1. On what date was this image created?

• How to solve: View the metadata using ExifTool or an online meta image viewer like https://exif.tools/ and look for the create date field
• Answer: 2020-10-22

2. What is the make of the camera that took the picture?

• How to solve: View the metadata using ExifTool or an online meta image viewer like https://exif.tools/ and look for the “make” field
• Answer: Hackercams

3. What is the model of the camera that took the picture?

• How to solve: View the metadata using ExifTool or an online meta image viewer like https://exif.tools/ and look for the “model” field
• Answer: Cyberlens 8400E

4. What is the flag hidden in the image?

• How to solve: View the metadata using ExifTool or an online meta image viewer like https://exif.tools/ and use grep to search for the flag
• Answer: SKY-YKFU-8855

Threat Intel

This challenge will give you experience conducting research on common security vulnerabilities. All that is required to solve these questions is to query online search engines and find multiple sources to confirm the answers.

Questions

1. What is the CVE for Dirty Cow?

• How to solve: Search google for “dirty cow cve”
• Answer: CVE-2016-5195

2. What company was affected by the Cloudbleed vulnerability?
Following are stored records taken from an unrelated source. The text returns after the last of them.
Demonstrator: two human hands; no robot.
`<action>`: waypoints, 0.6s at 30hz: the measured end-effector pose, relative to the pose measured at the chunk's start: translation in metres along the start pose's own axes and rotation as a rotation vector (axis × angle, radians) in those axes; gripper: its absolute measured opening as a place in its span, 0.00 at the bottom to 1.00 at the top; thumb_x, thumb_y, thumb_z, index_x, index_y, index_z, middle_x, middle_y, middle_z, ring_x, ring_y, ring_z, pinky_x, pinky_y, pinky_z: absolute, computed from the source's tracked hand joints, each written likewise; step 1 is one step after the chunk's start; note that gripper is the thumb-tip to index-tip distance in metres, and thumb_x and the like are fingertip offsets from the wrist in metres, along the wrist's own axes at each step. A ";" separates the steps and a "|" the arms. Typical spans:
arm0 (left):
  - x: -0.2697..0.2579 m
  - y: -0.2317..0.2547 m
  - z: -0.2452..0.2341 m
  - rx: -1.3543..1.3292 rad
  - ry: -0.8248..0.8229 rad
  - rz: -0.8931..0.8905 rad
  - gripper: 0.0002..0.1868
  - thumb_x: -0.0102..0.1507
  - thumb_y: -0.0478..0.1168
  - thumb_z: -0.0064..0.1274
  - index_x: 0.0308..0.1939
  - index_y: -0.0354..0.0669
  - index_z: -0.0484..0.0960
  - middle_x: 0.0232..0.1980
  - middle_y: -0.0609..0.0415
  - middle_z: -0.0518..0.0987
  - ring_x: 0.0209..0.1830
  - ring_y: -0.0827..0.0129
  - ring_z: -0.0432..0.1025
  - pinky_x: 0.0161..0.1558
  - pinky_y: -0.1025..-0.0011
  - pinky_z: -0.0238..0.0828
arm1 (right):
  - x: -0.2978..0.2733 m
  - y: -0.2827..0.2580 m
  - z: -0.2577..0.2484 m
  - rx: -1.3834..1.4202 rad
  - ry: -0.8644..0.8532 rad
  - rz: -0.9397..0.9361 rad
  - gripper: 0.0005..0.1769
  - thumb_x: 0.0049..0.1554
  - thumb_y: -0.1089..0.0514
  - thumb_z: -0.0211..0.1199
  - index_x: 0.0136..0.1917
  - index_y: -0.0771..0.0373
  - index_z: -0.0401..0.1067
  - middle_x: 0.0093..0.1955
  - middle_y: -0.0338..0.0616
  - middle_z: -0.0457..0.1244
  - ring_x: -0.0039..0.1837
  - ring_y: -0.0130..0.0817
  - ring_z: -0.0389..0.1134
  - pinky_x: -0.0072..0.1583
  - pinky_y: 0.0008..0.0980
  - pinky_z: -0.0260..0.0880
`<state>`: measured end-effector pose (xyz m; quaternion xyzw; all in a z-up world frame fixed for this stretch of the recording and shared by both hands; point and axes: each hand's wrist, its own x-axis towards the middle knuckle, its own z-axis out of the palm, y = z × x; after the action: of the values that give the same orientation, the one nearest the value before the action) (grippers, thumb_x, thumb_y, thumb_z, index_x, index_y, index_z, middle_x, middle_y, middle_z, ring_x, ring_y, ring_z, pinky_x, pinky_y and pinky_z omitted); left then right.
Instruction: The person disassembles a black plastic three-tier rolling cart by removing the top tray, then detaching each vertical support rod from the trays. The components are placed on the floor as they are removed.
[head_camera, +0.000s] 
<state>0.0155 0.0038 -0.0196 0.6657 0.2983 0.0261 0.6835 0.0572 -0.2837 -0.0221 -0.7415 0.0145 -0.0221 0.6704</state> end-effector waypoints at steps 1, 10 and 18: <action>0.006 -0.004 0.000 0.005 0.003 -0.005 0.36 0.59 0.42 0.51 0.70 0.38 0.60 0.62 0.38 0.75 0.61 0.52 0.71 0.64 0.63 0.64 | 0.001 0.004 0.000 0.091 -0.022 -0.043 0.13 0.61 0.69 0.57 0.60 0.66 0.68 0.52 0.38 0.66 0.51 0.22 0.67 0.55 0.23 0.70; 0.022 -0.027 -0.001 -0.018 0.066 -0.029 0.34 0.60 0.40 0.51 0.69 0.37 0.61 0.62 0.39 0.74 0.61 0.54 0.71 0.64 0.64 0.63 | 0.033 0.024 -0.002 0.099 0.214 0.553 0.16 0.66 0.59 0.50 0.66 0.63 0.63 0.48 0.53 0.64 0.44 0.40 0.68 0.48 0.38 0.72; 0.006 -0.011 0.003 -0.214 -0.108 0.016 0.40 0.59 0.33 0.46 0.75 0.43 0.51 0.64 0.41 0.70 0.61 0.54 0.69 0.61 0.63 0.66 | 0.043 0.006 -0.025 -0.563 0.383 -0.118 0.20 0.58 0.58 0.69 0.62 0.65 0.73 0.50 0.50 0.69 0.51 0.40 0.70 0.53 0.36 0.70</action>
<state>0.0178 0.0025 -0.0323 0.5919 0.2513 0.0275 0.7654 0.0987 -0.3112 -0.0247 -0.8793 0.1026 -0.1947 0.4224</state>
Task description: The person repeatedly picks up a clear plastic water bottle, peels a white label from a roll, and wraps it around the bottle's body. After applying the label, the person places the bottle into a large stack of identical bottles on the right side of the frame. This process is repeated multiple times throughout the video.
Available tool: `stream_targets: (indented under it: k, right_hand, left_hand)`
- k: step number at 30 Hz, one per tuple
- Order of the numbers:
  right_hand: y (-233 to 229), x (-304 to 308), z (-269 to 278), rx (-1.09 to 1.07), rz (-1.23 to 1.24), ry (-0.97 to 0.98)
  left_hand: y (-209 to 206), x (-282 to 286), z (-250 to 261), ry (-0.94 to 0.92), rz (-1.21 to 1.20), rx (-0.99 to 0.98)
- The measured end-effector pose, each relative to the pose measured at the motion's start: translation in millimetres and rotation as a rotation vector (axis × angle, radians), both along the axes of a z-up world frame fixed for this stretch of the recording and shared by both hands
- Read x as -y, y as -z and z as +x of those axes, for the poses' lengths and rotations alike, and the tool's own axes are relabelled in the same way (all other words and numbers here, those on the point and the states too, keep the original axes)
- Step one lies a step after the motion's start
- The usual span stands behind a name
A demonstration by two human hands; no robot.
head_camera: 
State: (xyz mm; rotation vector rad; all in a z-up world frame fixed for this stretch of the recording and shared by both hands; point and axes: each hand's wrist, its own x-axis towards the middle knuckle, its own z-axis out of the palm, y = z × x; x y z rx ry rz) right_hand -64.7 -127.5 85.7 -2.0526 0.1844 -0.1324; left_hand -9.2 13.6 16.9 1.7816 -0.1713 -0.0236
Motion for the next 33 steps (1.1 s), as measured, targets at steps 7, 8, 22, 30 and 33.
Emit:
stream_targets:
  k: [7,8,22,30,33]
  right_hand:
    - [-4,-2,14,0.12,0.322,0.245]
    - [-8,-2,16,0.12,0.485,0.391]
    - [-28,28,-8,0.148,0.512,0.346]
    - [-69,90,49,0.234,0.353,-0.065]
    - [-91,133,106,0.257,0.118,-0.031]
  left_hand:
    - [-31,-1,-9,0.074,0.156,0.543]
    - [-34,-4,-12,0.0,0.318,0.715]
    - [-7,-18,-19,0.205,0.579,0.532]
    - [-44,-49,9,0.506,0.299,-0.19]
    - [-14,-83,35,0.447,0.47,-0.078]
• How to solve: Search google for “Cloudbleed”
• Answer: Cloudflare

3. What is the RFC number for TLS 1.2

• How to solve: Search google for “rfc number tls 1.2”
• Answer: 5246

4. What is the Metasploit module name that can be used to exploit the CVE-2017-6510 vulnerability?

• How to solve: Search google for “CVE-2017-6510 metasploit module”
• Answer: 15easy_file_sharing_ftp Easy File Sharing FTP

Codes

This is a challenge to look at the different types of barcode-type scannable resources.

Questions

1. What barcode format is being used by the first code?

• How to solve: The first Code #1 should be a familiar type of barcode called QR codes, these are commonly used on customer facing products such as flyers, restaurant menus, or general quick access to a website from your phone’s camera.
• Answer: QR (quick response)

2. What is the flag hidden in the first code?

• How to solve: Scan the QR code using your phone’s camera or use an online tool like https://zxing.org/w/decode.jspx or https://www.qrcoderaptor.com
• Answer: SKY-QRCD-4499

3. What barcode format is being used by the second code?

• How to solve: This is your more “standard” barcode used more primarily by businesses to track products and scan inventory. They can also be scanned by your phone’s camera or mobile apps or online tools like https://demo.dynamsoft.com/barcode-reader/
• Answer: code 128

4. What flag is hidden in the second code?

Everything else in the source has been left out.